Intervento di Marco1971 »

Ho fatto la ricerca nell’archivio BIZ[a]. Incubo ricorre molto, ma soprattutto in comparazioni o con altri verbi, come liberarsi da, sottrarsi a, ecc., e si presenta spesso con la preposizione sotto (sotto l’incubo del...). Del caso qui discusso si rinviene una sola occorrenza, che pende a favore di avere:

Non tardai ad assopirmi, ma passai una notte terribile; ebbi l’incubo; un fantasma spaventevole s’era buttato sopra di me e mi stringeva, mi soffocava col suo peso; sentivo un affanno, un caldo, una sete, un’oppressura da non dirsi... (Tarchetti, Fosca)

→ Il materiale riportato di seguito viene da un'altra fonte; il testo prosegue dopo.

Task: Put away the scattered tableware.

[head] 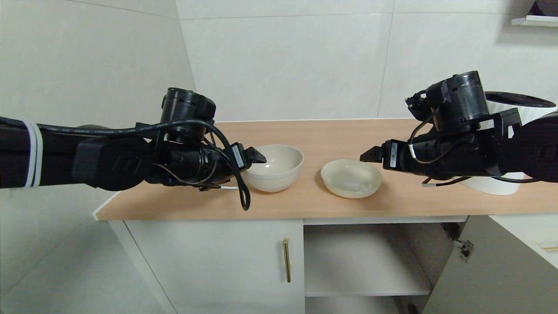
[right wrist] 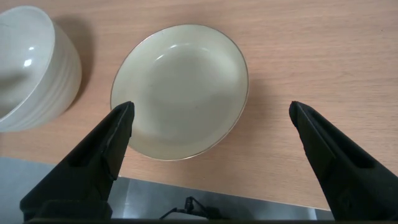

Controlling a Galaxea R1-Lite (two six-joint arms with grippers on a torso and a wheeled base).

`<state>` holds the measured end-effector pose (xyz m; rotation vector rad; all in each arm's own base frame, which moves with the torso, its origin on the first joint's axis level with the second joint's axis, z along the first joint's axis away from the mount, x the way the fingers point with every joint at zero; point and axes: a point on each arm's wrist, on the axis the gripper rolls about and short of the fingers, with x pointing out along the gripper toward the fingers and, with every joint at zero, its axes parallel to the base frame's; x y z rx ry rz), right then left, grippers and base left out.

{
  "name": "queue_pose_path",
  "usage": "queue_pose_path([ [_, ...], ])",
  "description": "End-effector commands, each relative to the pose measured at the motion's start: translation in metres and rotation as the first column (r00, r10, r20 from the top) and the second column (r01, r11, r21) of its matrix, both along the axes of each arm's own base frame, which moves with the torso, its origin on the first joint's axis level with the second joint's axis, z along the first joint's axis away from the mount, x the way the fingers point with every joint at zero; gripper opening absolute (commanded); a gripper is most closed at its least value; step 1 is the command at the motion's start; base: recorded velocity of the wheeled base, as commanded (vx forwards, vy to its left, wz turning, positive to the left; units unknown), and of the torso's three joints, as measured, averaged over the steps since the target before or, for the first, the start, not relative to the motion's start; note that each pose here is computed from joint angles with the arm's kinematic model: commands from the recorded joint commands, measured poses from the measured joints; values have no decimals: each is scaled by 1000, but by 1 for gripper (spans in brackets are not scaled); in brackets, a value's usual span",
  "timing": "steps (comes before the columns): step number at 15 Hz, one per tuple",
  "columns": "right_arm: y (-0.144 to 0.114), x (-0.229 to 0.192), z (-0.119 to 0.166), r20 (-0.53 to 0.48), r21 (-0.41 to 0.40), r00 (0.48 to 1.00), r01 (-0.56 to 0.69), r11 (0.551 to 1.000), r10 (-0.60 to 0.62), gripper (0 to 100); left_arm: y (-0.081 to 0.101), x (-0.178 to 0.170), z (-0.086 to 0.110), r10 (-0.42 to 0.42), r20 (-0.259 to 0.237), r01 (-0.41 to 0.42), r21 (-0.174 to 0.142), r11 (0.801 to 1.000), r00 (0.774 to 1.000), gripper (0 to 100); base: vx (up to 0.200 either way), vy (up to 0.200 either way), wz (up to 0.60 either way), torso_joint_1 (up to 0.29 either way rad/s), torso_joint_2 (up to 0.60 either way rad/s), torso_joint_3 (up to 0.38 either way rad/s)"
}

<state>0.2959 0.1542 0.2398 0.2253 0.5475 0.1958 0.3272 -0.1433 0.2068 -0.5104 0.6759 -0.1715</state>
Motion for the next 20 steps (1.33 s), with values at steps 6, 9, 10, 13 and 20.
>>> queue_pose_path([
  [6, 0, 0, 1, 4, 2, 1000, 0, 1000, 0, 100, 1, 2, -2, 2, -5, -2, 1, 1000, 1000, 0, 0, 0, 0, 0, 0, 0],
  [9, 1, 2, -1, -2, -3, 1000, 1, 1000, -1, 100, 3, -3, 4, 4, 9, -4, -5, 1000, 1000, 0, 0, 0, 0, 0, 0, 0],
  [10, 2, 5, -5, -7, -16, 1000, 16, 1000, -16, 100, 3, -4, 4, 1, 8, -1, -3, 1000, 1000, 0, 0, 0, 0, 0, 0, 0],
  [13, 9, 24, -22, -3, -108, 990, 142, 984, -143, 100, 9, -18, 12, -40, 15, 40, -28, 999, 999, 0, 0, 0, 0, 0, 0, 0],
  [20, 14, 36, -42, -35, -153, 986, 158, 976, -165, 100, 15, -38, 24, -148, 30, 150, -83, 985, 989, 0, 0, 0, 0, 0, 0, 0],
])
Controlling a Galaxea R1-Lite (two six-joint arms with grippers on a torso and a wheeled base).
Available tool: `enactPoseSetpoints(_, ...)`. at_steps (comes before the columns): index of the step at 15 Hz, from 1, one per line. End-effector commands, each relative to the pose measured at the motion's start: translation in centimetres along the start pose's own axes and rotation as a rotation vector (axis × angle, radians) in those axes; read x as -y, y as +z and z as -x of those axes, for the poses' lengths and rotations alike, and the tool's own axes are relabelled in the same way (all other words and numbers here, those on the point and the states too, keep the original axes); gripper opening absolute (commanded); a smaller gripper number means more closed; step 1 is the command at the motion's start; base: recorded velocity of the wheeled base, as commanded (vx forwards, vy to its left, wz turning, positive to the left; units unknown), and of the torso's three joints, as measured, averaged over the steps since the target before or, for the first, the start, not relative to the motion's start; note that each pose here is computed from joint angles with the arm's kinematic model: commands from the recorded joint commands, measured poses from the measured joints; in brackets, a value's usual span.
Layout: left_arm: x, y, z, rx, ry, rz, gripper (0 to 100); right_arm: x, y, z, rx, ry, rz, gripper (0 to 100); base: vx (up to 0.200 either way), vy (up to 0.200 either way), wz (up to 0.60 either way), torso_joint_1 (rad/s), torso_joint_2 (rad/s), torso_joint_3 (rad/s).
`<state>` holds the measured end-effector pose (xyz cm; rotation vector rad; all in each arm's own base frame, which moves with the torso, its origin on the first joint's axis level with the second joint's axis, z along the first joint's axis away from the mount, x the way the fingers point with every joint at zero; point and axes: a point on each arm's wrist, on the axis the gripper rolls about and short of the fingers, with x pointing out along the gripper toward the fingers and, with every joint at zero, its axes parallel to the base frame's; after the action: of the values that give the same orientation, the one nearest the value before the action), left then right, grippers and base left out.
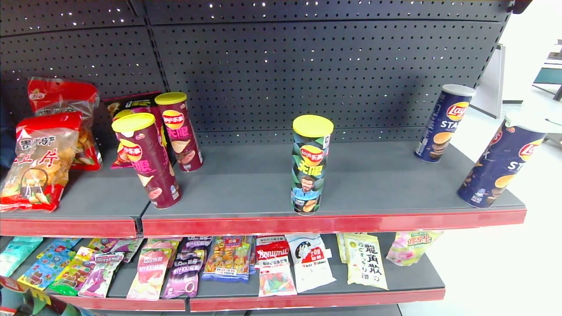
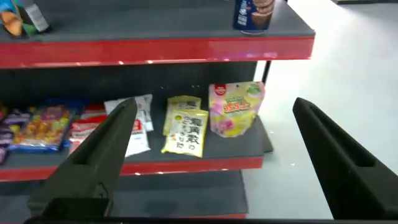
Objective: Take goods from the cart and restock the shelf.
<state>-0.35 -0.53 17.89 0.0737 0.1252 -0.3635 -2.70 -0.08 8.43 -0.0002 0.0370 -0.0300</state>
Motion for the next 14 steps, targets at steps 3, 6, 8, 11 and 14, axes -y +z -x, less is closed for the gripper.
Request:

Rarissime le occorrenze di fare un incubo nei grandi quotidiani, ma, come s’è visto sopra, la locuzione è discretamente attestata in romanzi, tradotti o no, quasi tutti posteriori al 2000, segno che quest’uso, sull’analogia con fare un sogno, sta prendendo piede nell’uso. Specie nel parlato, dove la necessità di maggior carica espressiva e emotività manifesta spesso la propria presenza, tale uso non pare condannabile (si pensi alla maggior pregnanza e al maggior coinvolgimento di fare rispetto a avere). Forse, un giorno neanche troppo lontano, l’affermarsi di fare un incubo in senso concreto acuirà i confini semantici con avere un incubo, avere l’incubo di in senso figurato. Mera congettura, non profezia. :)
Ma quella lingua si chiama d’una patria, la quale convertisce i vocaboli ch’ella ha accattati da altri nell’uso suo, et è sí potente che i vocaboli accattati non la disordinano, ma ella disordina loro.